1. Specialized mechanical structures produced by organisms provide crucial fitness advantages. The energetic cost associated with producing these structural materials and the resulting energetic trade-off with growth, however, is rarely quantified. We evaluate resource allocation to structural material production within the context of an energetic framework by combining an experimental manipulation with an energetic model.

2. Mytilid bivalves produce byssus, a network of collagen-like threads that tethers individuals to hard substrate. We hypothesized that a manipulation that induces the production of more byssal threads would result in increased energetic cost and decreased growth.

3. In month-long field experiments in spring and autumn, we severed byssal threads across a range of frequencies (never, weekly, daily), and measured shell and tissue growth. We then quantified the costs associated with the production of byssal threads using a Scope for Growth model.

4. We found that byssal thread removal increased byssal thread production and decreased growth. The cost calculated per byssal thread was similar in the spring and autumn (~1 J/thread), but energy budget calculations differed by season, and depended on thread quantity and seasonal differences in assumptions of metabolic costs.

5. This work demonstrates that the cost of producing a structural material has a substantial effect on mussel energetic state. The energetic cost of producing byssal threads was 2-8% percent of the energy budget in control groups that had low byssal thread production, and increased 6 to 11-fold (up to 47%) in mussels induced to produce threads daily.

6. We propose that characterizing the trade-off between the cost of biomaterial production and growth has implications for understanding the role of trade-offs in adaptive evolution, and improved natural resource management and conservation practices.
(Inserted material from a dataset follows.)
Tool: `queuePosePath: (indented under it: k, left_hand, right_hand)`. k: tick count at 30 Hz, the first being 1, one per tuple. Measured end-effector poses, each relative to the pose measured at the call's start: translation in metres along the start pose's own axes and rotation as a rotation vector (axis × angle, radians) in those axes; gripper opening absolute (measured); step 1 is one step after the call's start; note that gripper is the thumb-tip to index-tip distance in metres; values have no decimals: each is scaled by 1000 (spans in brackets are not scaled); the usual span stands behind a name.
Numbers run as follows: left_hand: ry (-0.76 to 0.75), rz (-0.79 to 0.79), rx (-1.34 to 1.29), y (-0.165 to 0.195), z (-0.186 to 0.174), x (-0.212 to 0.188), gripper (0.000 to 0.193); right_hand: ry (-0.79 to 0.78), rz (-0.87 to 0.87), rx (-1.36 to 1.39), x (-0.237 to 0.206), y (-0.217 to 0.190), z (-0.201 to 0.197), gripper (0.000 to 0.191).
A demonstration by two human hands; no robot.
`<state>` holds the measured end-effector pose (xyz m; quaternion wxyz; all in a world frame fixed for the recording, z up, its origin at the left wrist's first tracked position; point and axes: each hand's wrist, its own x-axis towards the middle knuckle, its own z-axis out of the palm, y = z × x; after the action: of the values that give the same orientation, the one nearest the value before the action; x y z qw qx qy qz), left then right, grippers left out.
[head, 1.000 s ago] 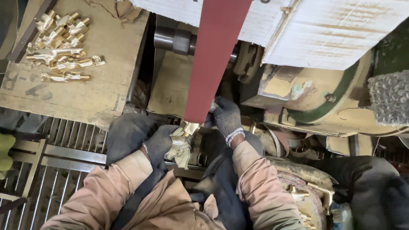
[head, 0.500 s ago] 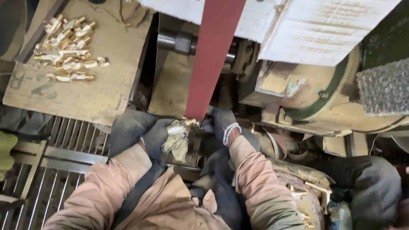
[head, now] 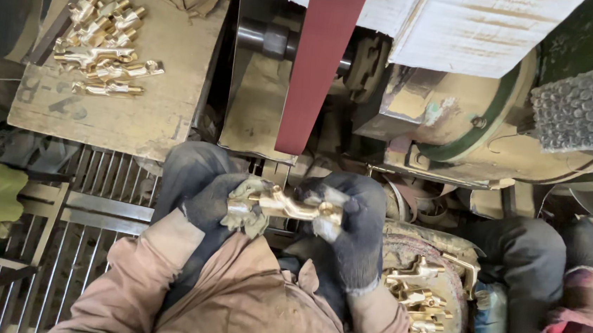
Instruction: The person sits at a belt sander and repeatedly presses small brass-colored metal parts against the moving belt using a cloth. They pick up parts from a pile on their lap, sand them, and place them on a nearby surface.
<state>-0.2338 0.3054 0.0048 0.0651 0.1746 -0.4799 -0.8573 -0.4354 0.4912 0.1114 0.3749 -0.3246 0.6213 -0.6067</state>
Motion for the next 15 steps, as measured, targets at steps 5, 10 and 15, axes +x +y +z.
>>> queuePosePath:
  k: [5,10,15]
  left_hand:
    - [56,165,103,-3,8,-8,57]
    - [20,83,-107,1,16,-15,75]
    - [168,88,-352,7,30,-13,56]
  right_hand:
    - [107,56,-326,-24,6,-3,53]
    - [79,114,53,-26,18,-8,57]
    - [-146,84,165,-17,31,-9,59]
The effect of thread severing frequency on thread production rate and growth of Mytilus trossulus was investigated in a field setting over 1 month in autumn 2013 (mid October to mid November) and in spring 2014 (late April to late May). Mytilus trossulus, ranging approximately 2-3 cm length (~80 to 200 mg dry weight tissue), were collected from Argyle Creek on San Juan Island, WA (Lat 48.521652°N and Long 123.014061°W) and transported to Friday Harbor Laboratories (Lat. 48.525350°N, Long. 123.012521°W). The pre-existing byssal threads were severed from each mussel using scissors before the mussel was placed in a flexible mesh enclosure (10 cm x 22 cm, HDPE vexar plastic, 1 cm² mesh size) suspended from a floating dock at ~1m depth. The three treatments differed in the frequency at which the newly produced byssal threads were severed during the experiment: never, weekly or daily (or 0, 1 and 7 times per week, respectively). Fifteen mussels were distributed evenly among three replicate enclosures for each treatment.

Mussels in the “daily” treatment group were monitored for byssus production every day by counting and severing newly produced byssal threads. New byssal threads were also counted and severed for mussels in the “weekly” treatment group, but at a lower frequency of once per week. New byssal threads of the mussels in the “never” treatment group were not severed and were counted at the end of the 4-week experimental period. Thread production of each individual mussel was counted in all treatments, however in the “never” control group in spring only the total number of byssal threads produced by the group was recorded. This value was divided by sample size to obtain an average thread production for each individual in this single group.

Shell growth was calculated as the change in shell length, measured with calipers (±0.1 mm). Buoyant weight (±0.001 g) was determined at the beginning and end of the experiment. At the end of the experiment, gonad and somatic tissues were removed from the shell and dried at 60°C to a constant weight, and the dried shell weight was measured (±0.01 g). Condition index (CI) was calculated by dividing dry tissue weight (g) by shell length cubed (mm³).

In the spring experiment seven mussels either were lost from the field enclosure or died during this experiment and were not included in the analysis (ID's 11, 31, 3, 44, 54, 88, 19). In the autumn experiment two mussels died and their final length and tissue mass at 29 days was estimated from their 14 - 21 day growth rate, and the relationship between tissue weight and length cubed for the population (ID's 22, 37). In the spring experiment a single thread count was determined for the 'never' treatment population rather than for each individual (ID's 9 - 59, "thread_count").